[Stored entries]

########

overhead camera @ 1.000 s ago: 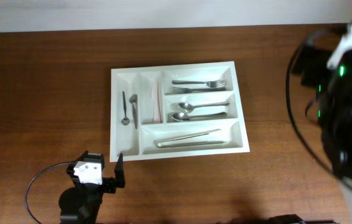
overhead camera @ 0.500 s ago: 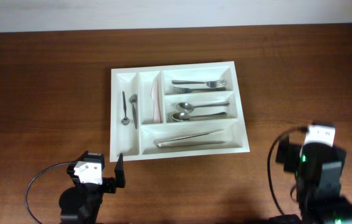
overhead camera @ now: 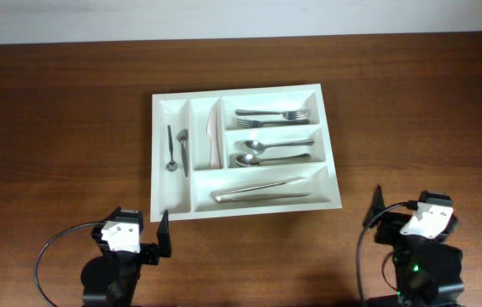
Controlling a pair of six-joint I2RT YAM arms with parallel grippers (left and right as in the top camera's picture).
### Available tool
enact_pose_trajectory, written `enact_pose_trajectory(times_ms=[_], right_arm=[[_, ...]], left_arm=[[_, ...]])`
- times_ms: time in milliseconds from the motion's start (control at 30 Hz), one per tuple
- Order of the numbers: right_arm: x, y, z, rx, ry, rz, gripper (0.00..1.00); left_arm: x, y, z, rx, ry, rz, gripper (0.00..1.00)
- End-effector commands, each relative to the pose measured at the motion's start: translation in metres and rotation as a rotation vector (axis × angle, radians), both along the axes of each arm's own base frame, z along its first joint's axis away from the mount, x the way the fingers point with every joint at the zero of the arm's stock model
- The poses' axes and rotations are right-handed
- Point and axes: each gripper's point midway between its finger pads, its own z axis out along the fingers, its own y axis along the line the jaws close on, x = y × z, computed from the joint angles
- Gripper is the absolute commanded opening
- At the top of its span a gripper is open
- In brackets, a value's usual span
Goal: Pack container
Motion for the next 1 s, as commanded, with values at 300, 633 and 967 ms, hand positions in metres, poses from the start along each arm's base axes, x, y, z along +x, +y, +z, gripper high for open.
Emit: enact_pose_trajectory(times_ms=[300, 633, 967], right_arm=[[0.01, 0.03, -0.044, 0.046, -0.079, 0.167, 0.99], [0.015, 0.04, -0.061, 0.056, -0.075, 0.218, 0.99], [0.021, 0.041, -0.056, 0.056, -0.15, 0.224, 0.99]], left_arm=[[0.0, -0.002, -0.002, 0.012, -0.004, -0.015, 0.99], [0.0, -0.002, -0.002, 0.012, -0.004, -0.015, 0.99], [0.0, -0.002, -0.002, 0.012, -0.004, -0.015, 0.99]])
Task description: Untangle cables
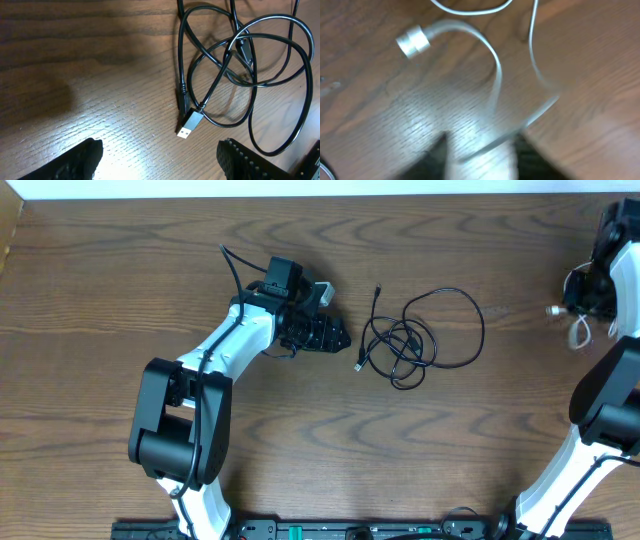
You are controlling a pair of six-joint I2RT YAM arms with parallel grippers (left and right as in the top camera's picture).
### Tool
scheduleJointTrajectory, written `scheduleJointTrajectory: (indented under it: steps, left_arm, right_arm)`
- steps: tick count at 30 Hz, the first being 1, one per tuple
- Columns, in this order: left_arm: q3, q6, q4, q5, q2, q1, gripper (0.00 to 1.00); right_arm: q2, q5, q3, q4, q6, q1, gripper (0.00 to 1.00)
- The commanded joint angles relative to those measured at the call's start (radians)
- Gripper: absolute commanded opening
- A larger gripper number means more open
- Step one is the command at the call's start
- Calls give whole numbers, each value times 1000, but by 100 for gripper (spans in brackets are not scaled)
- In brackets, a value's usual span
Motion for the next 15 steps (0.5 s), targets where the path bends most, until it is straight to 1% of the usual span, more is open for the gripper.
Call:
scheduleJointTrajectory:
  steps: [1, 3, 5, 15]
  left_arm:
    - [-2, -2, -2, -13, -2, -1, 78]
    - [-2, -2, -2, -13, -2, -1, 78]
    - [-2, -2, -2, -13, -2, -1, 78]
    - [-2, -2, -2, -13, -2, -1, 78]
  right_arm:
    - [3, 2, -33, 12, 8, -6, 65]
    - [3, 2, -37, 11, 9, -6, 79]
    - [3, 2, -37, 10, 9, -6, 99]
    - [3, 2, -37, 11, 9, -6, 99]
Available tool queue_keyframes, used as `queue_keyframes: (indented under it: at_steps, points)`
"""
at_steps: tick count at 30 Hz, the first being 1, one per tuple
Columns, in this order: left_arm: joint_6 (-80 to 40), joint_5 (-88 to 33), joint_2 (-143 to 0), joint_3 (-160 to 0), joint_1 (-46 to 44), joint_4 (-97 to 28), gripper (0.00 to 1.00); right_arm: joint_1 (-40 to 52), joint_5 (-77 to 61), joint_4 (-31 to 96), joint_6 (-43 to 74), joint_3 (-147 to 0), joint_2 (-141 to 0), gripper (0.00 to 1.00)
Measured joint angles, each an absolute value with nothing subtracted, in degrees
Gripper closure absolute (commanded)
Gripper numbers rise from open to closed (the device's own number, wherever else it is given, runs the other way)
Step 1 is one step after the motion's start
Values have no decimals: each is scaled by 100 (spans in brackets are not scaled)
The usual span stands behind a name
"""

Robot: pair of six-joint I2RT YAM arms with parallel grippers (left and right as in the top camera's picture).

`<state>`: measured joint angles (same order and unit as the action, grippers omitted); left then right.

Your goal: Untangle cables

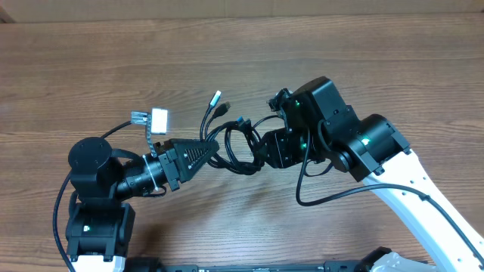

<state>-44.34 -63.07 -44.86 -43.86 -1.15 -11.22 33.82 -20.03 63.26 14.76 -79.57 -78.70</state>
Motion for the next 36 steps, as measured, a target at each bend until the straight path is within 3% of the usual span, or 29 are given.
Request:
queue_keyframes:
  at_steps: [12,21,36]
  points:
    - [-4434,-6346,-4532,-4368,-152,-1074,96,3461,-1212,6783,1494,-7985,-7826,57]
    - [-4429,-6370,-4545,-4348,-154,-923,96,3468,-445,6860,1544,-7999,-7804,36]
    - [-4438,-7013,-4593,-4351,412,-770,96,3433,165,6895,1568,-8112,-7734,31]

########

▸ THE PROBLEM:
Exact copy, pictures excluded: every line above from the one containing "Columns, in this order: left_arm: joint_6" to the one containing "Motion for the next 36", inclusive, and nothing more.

▸ RESULT OF THIS TASK:
Columns, in this order: left_arm: joint_6 (-80 to 40), joint_5 (-88 to 33), joint_2 (-143 to 0), joint_3 (-160 to 0), joint_1 (-46 to 44), joint_4 (-97 to 28), gripper (0.00 to 1.00); right_arm: joint_1 (-40 to 52), joint_5 (-77 to 61), joint_4 (-31 to 96), joint_6 (-43 to 74), joint_3 (-147 to 0), joint_2 (-141 to 0), gripper (0.00 to 1.00)
Measured joint angles, each an absolute value with nothing subtracted, in degrees
Gripper closure absolute (commanded)
Gripper numbers rise from open to closed (the device's own number, wherever else it is given, runs the other way)
Step 1 is one step after the motion's start
Values have no decimals: each is scaled by 100 (spans in brackets are not scaled)
The usual span stands behind a name
"""

Robot: pair of six-joint I2RT YAM arms with parallel grippers (left and right as in the top camera's picture).

`<state>`: measured joint angles (same order and unit as the action, grippers omitted); left then right.

Your goal: Untangle cables


<state>-44.34 -63.07 -44.86 -43.86 -1.15 -11.22 33.82 -20.03 63.26 14.76 -79.57 -78.70</state>
Motion for the next 36 steps, as measured, a target at each bend until the straight path is within 3% of the usual span, or 29 are given.

Nothing remains to be done in this exercise.